## REQUIRED WORK:
Search through the entries for the word "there" and copy every line that has it.

## SUPPLIED RECORDS:
=== Section Start ===
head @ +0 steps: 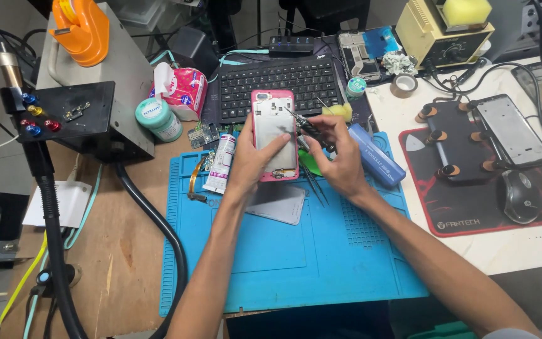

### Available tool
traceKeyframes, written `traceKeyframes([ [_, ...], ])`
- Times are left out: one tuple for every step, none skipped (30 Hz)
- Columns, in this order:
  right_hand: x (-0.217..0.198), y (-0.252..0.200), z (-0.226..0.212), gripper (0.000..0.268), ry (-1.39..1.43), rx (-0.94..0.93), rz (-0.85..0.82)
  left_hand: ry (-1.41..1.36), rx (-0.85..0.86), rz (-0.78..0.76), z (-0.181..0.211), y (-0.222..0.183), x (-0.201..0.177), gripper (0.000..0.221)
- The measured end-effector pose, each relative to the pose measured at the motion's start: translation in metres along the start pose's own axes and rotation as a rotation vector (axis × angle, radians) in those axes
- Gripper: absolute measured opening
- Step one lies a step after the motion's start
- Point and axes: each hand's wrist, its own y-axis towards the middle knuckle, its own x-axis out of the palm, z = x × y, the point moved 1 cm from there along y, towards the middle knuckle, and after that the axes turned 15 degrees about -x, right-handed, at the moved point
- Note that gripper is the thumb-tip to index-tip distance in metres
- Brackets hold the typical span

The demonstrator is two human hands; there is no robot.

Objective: Performing final assembly of a smartphone by installing and securing small internal components using precision tools like tweezers and a spudger.

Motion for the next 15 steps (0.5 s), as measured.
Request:
traceKeyframes([
  [-0.002, 0.001, -0.002, 0.030, -0.046, -0.027, -0.028, 0.041, 0.043, -0.010, -0.002, 0.002, 0.000, 0.059],
  [-0.001, 0.000, -0.003, 0.030, -0.047, -0.023, -0.029, 0.041, 0.039, -0.011, 0.005, -0.005, 0.003, 0.059],
  [-0.001, 0.000, -0.004, 0.029, -0.086, -0.049, -0.049, 0.019, 0.060, -0.058, 0.014, -0.012, 0.006, 0.079],
  [0.000, 0.002, -0.004, 0.029, -0.126, -0.080, -0.069, -0.001, 0.085, -0.106, 0.023, -0.017, 0.008, 0.100],
  [-0.001, 0.002, -0.007, 0.029, -0.127, -0.080, -0.068, -0.001, 0.086, -0.108, 0.030, -0.021, 0.010, 0.100],
  [-0.002, 0.002, -0.010, 0.027, -0.146, -0.073, -0.087, 0.002, 0.134, -0.121, 0.036, -0.026, 0.011, 0.096],
  [-0.003, 0.002, -0.013, 0.025, -0.165, -0.066, -0.106, 0.006, 0.182, -0.134, 0.043, -0.031, 0.013, 0.092],
  [-0.002, 0.003, -0.014, 0.025, -0.166, -0.065, -0.105, 0.006, 0.181, -0.135, 0.033, -0.023, 0.010, 0.092],
  [-0.002, 0.004, -0.015, 0.025, -0.188, -0.071, -0.105, 0.057, 0.179, -0.101, 0.023, -0.016, 0.007, 0.068],
  [-0.002, 0.004, -0.016, 0.025, -0.209, -0.075, -0.106, 0.107, 0.175, -0.065, 0.012, -0.009, 0.005, 0.048],
  [-0.003, 0.002, -0.012, 0.025, -0.209, -0.072, -0.107, 0.107, 0.171, -0.066, 0.008, -0.006, 0.004, 0.048],
  [-0.003, 0.000, -0.008, 0.024, -0.221, -0.078, -0.114, 0.114, 0.160, -0.055, 0.004, -0.003, 0.003, 0.035],
  [-0.002, -0.001, -0.005, 0.023, -0.234, -0.084, -0.121, 0.120, 0.149, -0.045, 0.001, 0.000, 0.002, 0.023],
  [-0.002, -0.003, -0.002, 0.023, -0.233, -0.082, -0.122, 0.120, 0.147, -0.044, 0.000, 0.001, 0.001, 0.023],
  [-0.002, -0.004, 0.000, 0.023, -0.253, -0.103, -0.122, 0.116, 0.123, -0.039, -0.002, 0.001, 0.001, 0.021],
])
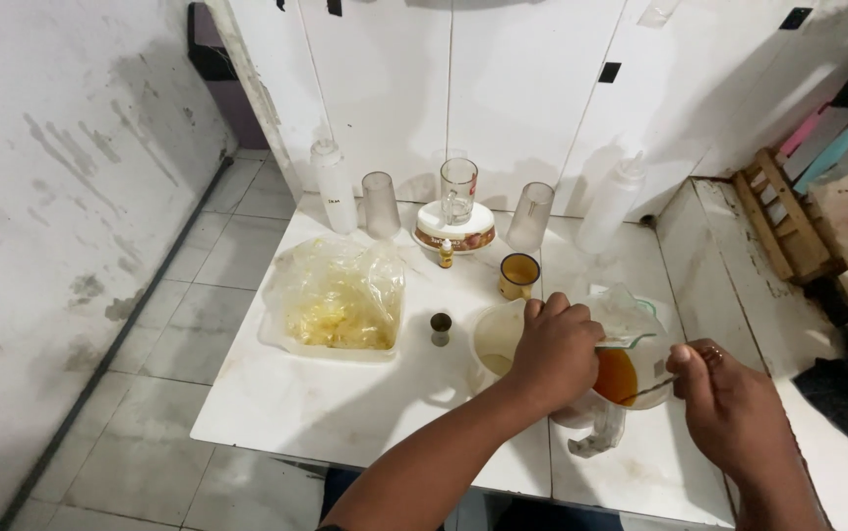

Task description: Mixing a brown liquid in a pitcher with a spoon and pouring it into smaller cups.

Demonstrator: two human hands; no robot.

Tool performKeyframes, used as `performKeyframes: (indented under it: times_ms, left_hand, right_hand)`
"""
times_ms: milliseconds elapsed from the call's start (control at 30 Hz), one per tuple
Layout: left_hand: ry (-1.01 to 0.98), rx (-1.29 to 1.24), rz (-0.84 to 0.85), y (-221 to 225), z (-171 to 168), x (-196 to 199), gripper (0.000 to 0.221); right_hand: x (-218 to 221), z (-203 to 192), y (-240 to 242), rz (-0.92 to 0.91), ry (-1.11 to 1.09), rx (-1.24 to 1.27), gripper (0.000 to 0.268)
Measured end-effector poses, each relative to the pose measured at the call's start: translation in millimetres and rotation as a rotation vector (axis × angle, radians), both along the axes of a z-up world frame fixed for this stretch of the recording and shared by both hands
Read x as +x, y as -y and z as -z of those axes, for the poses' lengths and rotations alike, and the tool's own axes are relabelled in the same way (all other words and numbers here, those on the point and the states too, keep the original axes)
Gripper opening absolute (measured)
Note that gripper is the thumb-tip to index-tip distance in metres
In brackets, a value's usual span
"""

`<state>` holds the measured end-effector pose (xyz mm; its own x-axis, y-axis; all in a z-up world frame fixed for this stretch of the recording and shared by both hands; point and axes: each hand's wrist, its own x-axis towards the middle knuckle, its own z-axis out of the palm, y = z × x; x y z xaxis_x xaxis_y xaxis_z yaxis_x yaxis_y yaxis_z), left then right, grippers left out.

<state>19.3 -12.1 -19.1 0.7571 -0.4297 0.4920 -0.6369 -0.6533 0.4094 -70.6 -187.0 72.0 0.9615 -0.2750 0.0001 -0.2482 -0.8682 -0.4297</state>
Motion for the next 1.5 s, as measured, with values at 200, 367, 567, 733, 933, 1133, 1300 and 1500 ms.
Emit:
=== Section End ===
## RESULT:
- Point and axes: each hand's wrist, its own y-axis towards the middle knuckle, its own x-axis out of the palm, z = x × y, the point moved 1 cm from there along y, towards the middle knuckle, and after that the axes turned 15 degrees about -x, right-handed, at the moved point
The demonstrator is two human hands; there is no robot.

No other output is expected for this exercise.